Allow Delegation to out of process daemon to permit hot plugging of drivers.

The text was updated successfully, but these errors were encountered:

LaynePeng · 2015-03-01T14:04:46Z

I like this proposal, +1

thaJeztah · 2015-03-01T14:11:24Z

For reference; another proposal was also created recently; Proposal: Storage Interfaces for Docker #11020

thaJeztah · 2015-03-01T14:14:13Z

Also, @hoskeri could you change the title and have it start with "Proposal: "?

cpuguy83 · 2015-03-02T18:03:20Z

I feel like this is covering a couple of things, 1) volume management, 2) enhanced volume functionality.

Please see #8363 and the subsequent #8484 implementing volume management.
Would be great to have discussions on volume management centered around those.

On the enhanced volume functionality, I feel like adding complexity to Docker and making it a data management platform is not the right way to go... what we can do is provide a standard API that calls out to other tools when a volume is requested.

hoskeri · 2015-03-02T18:08:09Z

@thaJeztah Done!

ahanwadi · 2015-03-02T20:54:52Z

@cpuguy83 - The CLI in proposal #8363 looks reasonable and we can have the API mirror those.
However, currently docker does not provide a way to utilize specific storage provider on a container basis.
We would definitely need a way to:

Be able to specify storage provider/driver when creating a volume
be able to create volume from an existing volume (as a clone or snapshot) as you may not always start with an empty volume.

With the above two, the modified volume create CLI could look like this:
docker volume create --name xyz --size 10G --read-write --provider springpath --from source-volume

The API proposed addresses these additional areas as well.
The following items in the proposed API could be moved out into a separate interface or even outside of docker:

attach/detach - provide a way to manage access to a volume from any docker host
revert, enumerate snapshots - provide management of snapshot tree
We could definitely move 2. outside of docker.
We could also move 1. into a separate interface and add some provider management (list providers, register provider, etc.) functionality.

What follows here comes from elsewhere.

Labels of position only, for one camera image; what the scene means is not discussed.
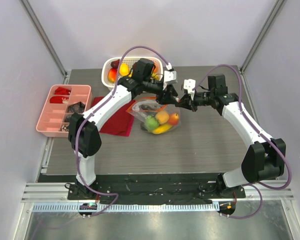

Without a way for docker to manage relationship between volumes and providers, docker will not be able to use multiple storage providers and allow the volumes to be shared between docker hosts.

thaJeztah · 2015-03-02T21:15:06Z

From a UX perspective, here are some proposals for being able to specify a driver/options when creating volumes; #9803, #9250 (and others #7249 (comment)).

(IMO, it's time to collect all those proposals and have a design, both from a UX and technical perspective)

ahanwadi · 2015-03-03T01:26:47Z

@thaJeztah - Thanks for the references. So, essentially with the remote volumes, docker will be mainly connecting to existing volumes (so 'docker volume create' is more like attach or mount).
Seeing a few clarifications:

How do we then handle the case of creating a new empty volume as specified in the Dockerfile using VOLUME entry? Will such a volume be always provisioned using some default/local provider/driver? Or we will always force the user to specify an pre-provisioned volume during docker run?
Currently, docker relies on devicemapper snaps (when devicemapper storage backend is in use) https://github.com/docker/docker/tree/master/daemon/graphdriver/devmapper. For images, docker needs to continue drive creation of snapshots or layers. How can that be achieved without exposing clone/snapshot management for remote storage backends?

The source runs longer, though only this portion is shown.